◆ Exercise prompt ◆
Please return all lines from the records below that include the string "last".

◆ Material provided ◆
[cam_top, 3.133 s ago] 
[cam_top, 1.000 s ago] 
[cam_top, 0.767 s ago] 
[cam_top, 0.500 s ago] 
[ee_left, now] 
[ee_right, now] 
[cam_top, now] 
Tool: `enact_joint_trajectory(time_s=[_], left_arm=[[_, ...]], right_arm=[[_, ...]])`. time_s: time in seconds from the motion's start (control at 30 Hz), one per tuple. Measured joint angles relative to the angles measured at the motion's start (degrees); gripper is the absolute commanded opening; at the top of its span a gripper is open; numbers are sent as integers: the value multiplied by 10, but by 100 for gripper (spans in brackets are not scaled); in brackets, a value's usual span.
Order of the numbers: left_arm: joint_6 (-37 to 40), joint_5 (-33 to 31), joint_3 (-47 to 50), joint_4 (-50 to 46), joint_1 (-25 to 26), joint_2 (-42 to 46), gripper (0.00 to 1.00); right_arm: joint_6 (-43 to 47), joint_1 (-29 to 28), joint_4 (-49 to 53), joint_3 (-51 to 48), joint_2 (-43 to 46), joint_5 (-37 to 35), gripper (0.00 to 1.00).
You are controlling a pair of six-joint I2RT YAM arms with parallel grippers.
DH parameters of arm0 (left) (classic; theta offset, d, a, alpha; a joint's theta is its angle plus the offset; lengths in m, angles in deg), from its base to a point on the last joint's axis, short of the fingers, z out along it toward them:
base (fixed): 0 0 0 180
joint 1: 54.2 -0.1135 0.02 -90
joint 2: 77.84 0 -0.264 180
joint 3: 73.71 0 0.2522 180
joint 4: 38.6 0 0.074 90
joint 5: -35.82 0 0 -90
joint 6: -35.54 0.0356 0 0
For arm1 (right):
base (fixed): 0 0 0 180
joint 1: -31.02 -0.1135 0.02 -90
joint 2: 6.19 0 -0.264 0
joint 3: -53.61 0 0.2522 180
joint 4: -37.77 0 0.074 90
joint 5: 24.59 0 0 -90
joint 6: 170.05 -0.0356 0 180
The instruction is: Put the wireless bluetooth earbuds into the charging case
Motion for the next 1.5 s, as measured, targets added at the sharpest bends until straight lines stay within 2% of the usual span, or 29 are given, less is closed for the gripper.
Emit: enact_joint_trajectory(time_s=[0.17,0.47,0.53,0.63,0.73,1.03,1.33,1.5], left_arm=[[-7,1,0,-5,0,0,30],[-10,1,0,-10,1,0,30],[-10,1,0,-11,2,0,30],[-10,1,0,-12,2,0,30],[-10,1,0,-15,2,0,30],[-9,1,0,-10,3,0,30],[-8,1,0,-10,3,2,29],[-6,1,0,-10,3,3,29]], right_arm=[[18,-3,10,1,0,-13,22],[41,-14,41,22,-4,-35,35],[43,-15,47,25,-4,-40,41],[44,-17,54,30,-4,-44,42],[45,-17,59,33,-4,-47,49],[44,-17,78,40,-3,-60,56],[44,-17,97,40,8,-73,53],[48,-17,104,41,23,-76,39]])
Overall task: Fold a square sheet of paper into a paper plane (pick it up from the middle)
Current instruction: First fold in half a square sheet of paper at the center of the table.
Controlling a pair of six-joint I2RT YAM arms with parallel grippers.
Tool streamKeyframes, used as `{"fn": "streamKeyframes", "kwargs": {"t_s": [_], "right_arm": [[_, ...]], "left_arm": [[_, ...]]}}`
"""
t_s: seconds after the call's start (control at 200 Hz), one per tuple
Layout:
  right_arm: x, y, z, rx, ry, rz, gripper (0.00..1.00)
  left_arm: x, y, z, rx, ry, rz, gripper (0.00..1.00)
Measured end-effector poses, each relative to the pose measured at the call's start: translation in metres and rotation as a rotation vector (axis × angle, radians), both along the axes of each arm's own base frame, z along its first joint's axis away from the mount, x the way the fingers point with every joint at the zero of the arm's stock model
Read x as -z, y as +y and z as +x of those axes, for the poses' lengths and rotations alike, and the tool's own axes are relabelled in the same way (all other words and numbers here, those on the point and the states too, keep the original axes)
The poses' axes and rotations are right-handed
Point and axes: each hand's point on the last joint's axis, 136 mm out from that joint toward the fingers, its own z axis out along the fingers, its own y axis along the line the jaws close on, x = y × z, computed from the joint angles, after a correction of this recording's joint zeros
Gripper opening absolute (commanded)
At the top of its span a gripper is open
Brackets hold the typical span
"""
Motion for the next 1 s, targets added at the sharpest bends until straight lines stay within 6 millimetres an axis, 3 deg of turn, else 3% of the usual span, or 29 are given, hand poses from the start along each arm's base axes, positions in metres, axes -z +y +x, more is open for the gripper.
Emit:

◆ Solution for this task ◆
DH parameters of arm0 (left) (classic; theta offset, d, a, alpha; a joint's theta is its angle plus the offset; lengths in m, angles in deg), from its base to a point on the last joint's axis, short of the fingers, z out along it toward them:
Point and axes: each hand's point on the last joint's axis, 136 mm out from that joint toward the fingers, its own z axis out along the fingers, its own y axis along the line the jaws close on, x = y × z, computed from the joint angles, after a correction of this recording's joint zeros

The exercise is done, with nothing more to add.